Letter published in the Daily Telegraph, 11th March 2013.
SIR – We urge the Government to demonstrate its long-term commitment to funding science and engineering as part of a strategy to boost growth and enable Britain to meet the social and technological challenges of the 21st century.
In 2010, the core research budget disbursed by the Department for Business, Innovation and Skills (BIS) was ring-fenced. However, the overall science budget has since been eroded by cuts in capital expenditure by BIS and to research and development in other departments, combined with the depreciating effect of inflation.
The Government has introduced some specific targeted funds since the 2010 settlement.
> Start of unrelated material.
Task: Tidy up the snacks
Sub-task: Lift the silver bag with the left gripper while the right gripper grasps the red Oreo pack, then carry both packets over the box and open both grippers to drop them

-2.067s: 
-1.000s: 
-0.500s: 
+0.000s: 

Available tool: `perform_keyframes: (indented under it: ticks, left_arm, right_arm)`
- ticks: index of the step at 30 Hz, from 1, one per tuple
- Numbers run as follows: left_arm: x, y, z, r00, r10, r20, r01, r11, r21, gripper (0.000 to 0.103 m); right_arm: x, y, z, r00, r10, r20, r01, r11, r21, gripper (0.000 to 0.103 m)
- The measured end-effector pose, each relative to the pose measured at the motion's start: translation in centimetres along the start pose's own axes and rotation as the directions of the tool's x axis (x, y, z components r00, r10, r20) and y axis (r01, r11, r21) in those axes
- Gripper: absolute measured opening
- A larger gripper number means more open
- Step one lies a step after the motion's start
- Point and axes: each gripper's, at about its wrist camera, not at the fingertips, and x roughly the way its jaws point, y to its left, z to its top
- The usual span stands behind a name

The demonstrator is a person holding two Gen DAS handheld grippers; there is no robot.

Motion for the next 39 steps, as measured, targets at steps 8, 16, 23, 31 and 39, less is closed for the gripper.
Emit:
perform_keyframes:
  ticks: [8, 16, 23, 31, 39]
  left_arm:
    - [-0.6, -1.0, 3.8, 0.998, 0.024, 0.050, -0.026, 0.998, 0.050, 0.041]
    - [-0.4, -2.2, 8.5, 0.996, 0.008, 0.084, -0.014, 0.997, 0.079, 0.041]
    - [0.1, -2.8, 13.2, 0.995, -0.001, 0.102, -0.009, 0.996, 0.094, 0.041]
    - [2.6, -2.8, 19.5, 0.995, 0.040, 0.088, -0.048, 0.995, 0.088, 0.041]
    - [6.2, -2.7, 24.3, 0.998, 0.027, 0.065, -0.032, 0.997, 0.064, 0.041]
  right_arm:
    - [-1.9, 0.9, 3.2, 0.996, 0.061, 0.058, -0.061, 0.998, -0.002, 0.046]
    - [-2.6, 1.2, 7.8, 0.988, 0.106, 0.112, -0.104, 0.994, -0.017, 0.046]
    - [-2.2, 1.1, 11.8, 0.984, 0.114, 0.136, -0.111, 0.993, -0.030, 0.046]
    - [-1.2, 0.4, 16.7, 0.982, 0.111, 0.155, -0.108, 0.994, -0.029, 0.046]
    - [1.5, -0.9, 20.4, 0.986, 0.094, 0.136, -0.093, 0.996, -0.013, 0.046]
These are welcome, but they only slow the reduction of scientific activity in Britain, when our economic competitors are boosting their research spending.
The Government understands that public funding of science is crucial to growth, but that understanding needs to be translated into sustained investment. It is vital that the policy of managed decline be reversed.
We call on the Government to increase research and development spending to at least 0.8 per cent of GDP – the G8 average – to enable us to compete more effectively with the leading economies of the world.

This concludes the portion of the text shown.